State Emergency Rulemaking

States also have their own emergency rulemaking procedures, which, unlike the APA, often contain language limiting the duration of rules promulgated through emergency rulemaking. Below are highlights from the rules in New York, Massachusetts, and California.

New York

  • An agency may “dispense with all or part” of normal rule making procedure if the “agency finds that the immediate adoption of a rule is necessary for the preservation of the public health, safety or general welfare” and that following normal rulemaking procedure “would be contrary to the public interest.”26
  • While this statutory language is similar to the APA, rules adopted on an emergency basis by New York agencies only remain in effect for up to 90 days,27 at which time agencies can readopt the rule for no longer than 60 days.28

Massachusetts

  • An agency can forgo normal procedures when “the agency finds that the immediate adoption, amendment or repeal of a regulation is necessary for the preservation of the public health, safety or general welfare, and that observance of the [notice and comment requirements] would be contrary to the public interest.”29
  • Massachusetts caps the lifespan of an emergency regulation at three months.30

California

  • An agency can enact emergency regulations when the agency “makes a finding that the adoption of a regulation or order of repeal is necessary to address an emergency.”31
    • California defines “emergency” as “a situation that calls for immediate action to avoid serious harm to the public peace, health, safety, or general welfare.”32
    • The agency’s finding of emergency cannot be “based only upon expediency, convenience, best interest, general public need, or speculation.”33
  • Emergency regulations remain in effect up to 180 days34 and can be readopted a maximum of two times, each for up to 90 days.35
  • The existence of an emergency, however, does not exempt California agencies from all notice requirements.
    • An agency must still send notice of proposed emergency regulations “at least five working days” before the agency submits the emergency regulation to the Office of Administrative Law to “every person who has filed a request for notice of regulatory action with the agency.”36
    • Agencies can only forgo this limited notice requirement when “the emergency situation clearly poses such an immediate, serious harm that delaying action to allow public comment would be inconsistent with the public interest.”37

State Actions in Response to COVID-19

States have been utilizing their authority under these emergency rulemaking laws to respond to the COVID-19 pandemic.

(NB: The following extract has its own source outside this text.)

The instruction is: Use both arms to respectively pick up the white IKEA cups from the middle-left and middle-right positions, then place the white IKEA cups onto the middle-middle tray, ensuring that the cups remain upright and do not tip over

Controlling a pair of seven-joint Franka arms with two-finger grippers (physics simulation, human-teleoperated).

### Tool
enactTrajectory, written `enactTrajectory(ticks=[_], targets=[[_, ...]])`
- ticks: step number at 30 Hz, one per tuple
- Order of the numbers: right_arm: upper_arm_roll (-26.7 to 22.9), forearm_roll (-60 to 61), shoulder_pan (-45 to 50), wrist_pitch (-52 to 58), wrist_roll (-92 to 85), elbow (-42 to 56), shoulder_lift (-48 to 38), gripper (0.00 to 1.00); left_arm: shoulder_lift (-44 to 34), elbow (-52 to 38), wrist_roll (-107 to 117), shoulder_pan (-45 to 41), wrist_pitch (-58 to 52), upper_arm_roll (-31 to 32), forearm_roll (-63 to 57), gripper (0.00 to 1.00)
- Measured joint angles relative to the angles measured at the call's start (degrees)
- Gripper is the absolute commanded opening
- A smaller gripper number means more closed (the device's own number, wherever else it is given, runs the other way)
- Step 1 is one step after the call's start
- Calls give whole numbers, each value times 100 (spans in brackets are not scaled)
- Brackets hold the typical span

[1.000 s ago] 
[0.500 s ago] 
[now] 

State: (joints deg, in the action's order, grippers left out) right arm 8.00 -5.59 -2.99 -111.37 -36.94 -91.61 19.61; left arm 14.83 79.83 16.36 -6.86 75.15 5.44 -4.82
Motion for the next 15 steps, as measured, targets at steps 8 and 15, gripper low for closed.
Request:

Below are a few examples from New York, Massachusetts, and California:

  • In New York, the Workers’ Compensation Board (“WCB”) has adopted several emergency amendments to address the issues caused by COVID-19. For example, on April 20, 2020, the WCB adopted an emergency amendment to allow telemedicine in certain circumstances for social distancing purposes.38 The prior month, the WCB adopted an emergency amendment explicitly stating that employees can take family leave to care for family members diagnosed with COVID-19. Both of these actions explicitly limited the emergency rulemaking to 90 days and were accompanied by a “Reason for Finding of Necessity” detailing the reason for adopting the measure.
  • In Massachusetts, the Attorney General’s Office amended the state’s price-gouging regulation, which previously applied only to the sale of gasoline and petroleum products, to include prohibitions on price gouging on goods or services necessary for the health, safety, or welfare of the public during a state or national emergency. The Attorney General’s Office justified the emergency regulation by describing the “critical strain” placed on hospitals and other medical facilities and asserting that “all possible measures to ensure the availability of necessary goods and services—including, but not limited to, personal protective equipment for medical professionals—must be taken immediately.”40
  • The California Office of Administrative Law has considered several requests for new or renewed emergency rules since the crisis started, including requests for emergency rulemaking from the California Health Benefit Exchange, the School Finance Authority, the California Secure Choice Retirement Savings Investment Board, the Fair Political Practices Commission, the State Allocation Board, and the Superintendent of Public Instruction.41 As one example, the State Allocation Board issued an emergency regulation to extend deadlines set forth in the Board’s regulations.42

Conclusion

Agencies continue to use various tools in rapidly responding to the ever-changing situation created by the COVID- 19 pandemic. While allowable in certain circumstances, agencies’ use of emergency procedures will, in some cases, go beyond what is permissible. Agencies may be tempted to invoke these procedures to rush through non-emergency substantive regulations that would be difficult or impossible to implement under the normal rules. These actions are worth monitoring going forward, as agencies continue to issue directives under emergency rulemaking provisions or through more informal means without providing notice and comment. Should such actions in the future negatively impact you or your business, such actions may be subject to substantive or procedural challenges under the APA and other statutes governing agency action.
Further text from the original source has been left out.